* Work to be completed *
One range is to be output from the listing below, exactly as written: the line with "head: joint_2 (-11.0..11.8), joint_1" to the line with "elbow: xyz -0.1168", both kept.

══════

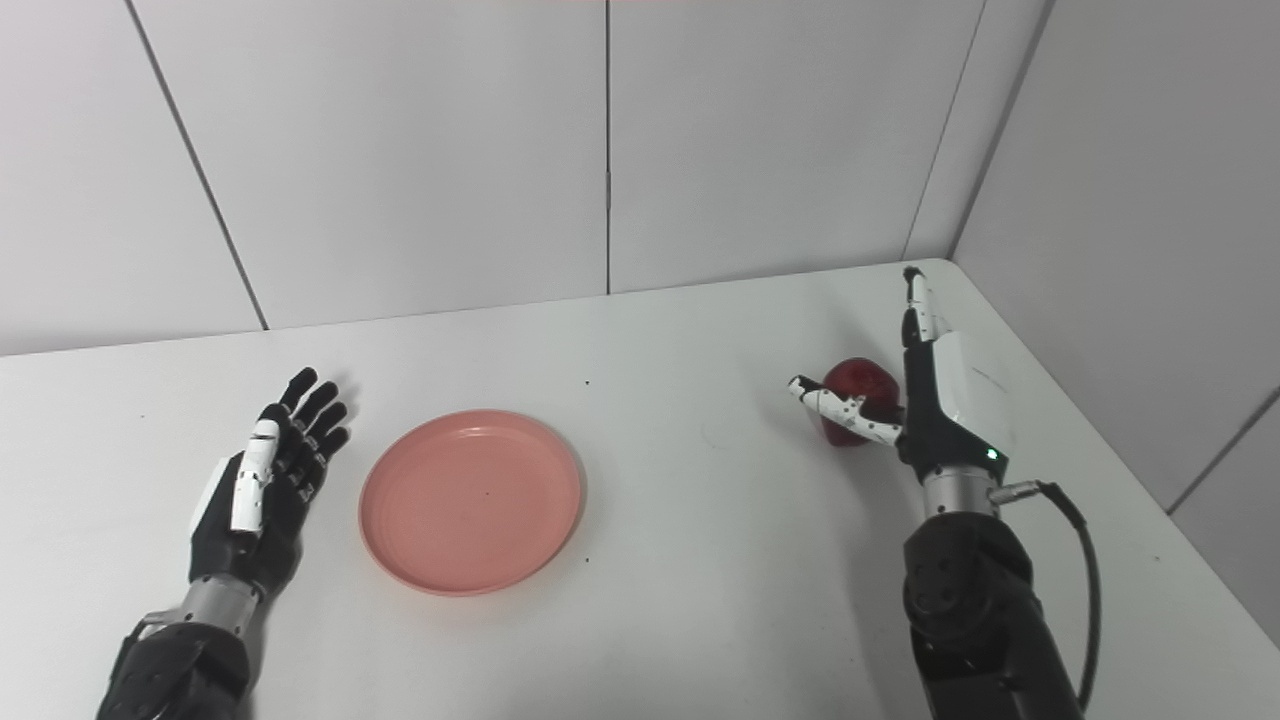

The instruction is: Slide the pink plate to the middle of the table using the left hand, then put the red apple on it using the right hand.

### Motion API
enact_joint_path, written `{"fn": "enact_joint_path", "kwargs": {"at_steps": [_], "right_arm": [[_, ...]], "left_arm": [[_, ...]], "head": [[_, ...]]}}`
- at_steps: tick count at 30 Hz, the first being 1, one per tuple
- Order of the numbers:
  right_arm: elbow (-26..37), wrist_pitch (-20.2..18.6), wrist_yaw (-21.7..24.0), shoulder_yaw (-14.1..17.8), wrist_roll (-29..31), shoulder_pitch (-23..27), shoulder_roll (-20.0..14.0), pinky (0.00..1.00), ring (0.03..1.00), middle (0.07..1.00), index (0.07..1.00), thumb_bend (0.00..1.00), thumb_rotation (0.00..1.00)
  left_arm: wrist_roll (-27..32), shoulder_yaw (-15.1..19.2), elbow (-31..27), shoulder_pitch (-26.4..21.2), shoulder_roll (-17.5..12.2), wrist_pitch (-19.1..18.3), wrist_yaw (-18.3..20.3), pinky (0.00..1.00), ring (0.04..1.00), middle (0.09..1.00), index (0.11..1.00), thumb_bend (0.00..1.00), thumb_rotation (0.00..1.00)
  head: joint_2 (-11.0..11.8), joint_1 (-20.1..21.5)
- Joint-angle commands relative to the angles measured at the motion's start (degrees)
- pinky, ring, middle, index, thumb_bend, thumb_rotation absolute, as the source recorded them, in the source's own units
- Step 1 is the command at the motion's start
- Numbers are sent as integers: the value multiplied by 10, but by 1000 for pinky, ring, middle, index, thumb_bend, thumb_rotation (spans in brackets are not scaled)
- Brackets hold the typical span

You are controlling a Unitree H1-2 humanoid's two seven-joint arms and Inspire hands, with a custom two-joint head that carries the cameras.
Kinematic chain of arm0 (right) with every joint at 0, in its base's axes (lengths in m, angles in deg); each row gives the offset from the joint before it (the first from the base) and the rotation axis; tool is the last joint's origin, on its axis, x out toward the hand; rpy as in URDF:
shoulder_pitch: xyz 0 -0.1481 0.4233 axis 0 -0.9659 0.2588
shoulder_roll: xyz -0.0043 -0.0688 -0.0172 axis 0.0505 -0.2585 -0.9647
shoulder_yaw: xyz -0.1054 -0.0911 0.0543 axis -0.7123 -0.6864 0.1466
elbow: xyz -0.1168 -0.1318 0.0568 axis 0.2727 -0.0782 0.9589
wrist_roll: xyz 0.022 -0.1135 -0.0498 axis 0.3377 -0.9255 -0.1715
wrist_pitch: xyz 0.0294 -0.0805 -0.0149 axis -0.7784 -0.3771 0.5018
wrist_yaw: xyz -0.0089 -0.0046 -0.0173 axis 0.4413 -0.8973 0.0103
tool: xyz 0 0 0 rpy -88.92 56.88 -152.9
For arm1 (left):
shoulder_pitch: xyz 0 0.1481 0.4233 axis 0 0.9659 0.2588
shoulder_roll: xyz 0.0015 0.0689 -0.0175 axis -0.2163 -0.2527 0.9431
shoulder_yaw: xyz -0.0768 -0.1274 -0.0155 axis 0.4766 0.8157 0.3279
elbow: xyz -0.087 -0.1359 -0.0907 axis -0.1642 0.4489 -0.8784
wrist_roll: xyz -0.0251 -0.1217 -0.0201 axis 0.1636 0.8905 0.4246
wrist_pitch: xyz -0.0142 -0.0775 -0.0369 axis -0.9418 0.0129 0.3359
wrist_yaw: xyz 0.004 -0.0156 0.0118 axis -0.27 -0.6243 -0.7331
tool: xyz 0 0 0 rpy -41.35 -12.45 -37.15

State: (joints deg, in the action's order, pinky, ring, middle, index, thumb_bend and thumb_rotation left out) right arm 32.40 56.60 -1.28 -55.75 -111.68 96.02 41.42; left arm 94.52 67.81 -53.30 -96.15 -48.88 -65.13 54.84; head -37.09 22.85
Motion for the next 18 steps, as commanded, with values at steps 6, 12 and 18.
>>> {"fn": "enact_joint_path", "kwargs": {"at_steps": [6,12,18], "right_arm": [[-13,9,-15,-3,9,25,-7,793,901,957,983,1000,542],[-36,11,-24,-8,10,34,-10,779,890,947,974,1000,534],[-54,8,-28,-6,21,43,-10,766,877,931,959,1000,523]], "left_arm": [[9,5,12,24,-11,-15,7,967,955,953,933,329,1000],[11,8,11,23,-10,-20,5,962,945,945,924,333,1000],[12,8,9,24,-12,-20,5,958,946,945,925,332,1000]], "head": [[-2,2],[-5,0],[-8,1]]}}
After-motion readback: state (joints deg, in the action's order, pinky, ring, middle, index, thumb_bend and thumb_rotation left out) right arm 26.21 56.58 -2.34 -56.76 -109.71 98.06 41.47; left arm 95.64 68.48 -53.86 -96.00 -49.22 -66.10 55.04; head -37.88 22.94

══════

* Solution *
  head: joint_2 (-11.0..11.8), joint_1 (-20.1..21.5)
- Joint-angle commands relative to the angles measured at the motion's start (degrees)
- pinky, ring, middle, index, thumb_bend, thumb_rotation absolute, as the source recorded them, in the source's own units
- Step 1 is the command at the motion's start
- Numbers are sent as integers: the value multiplied by 10, but by 1000 for pinky, ring, middle, index, thumb_bend, thumb_rotation (spans in brackets are not scaled)
- Brackets hold the typical span

You are controlling a Unitree H1-2 humanoid's two seven-joint arms and Inspire hands, with a custom two-joint head that carries the cameras.
Kinematic chain of arm0 (right) with every joint at 0, in its base's axes (lengths in m, angles in deg); each row gives the offset from the joint before it (the first from the base) and the rotation axis; tool is the last joint's origin, on its axis, x out toward the hand; rpy as in URDF:
shoulder_pitch: xyz 0 -0.1481 0.4233 axis 0 -0.9659 0.2588
shoulder_roll: xyz -0.0043 -0.0688 -0.0172 axis 0.0505 -0.2585 -0.9647
shoulder_yaw: xyz -0.1054 -0.0911 0.0543 axis -0.7123 -0.6864 0.1466
elbow: xyz -0.1168 -0.1318 0.0568 axis 0.2727 -0.0782 0.9589

The answer has been given in its entirety.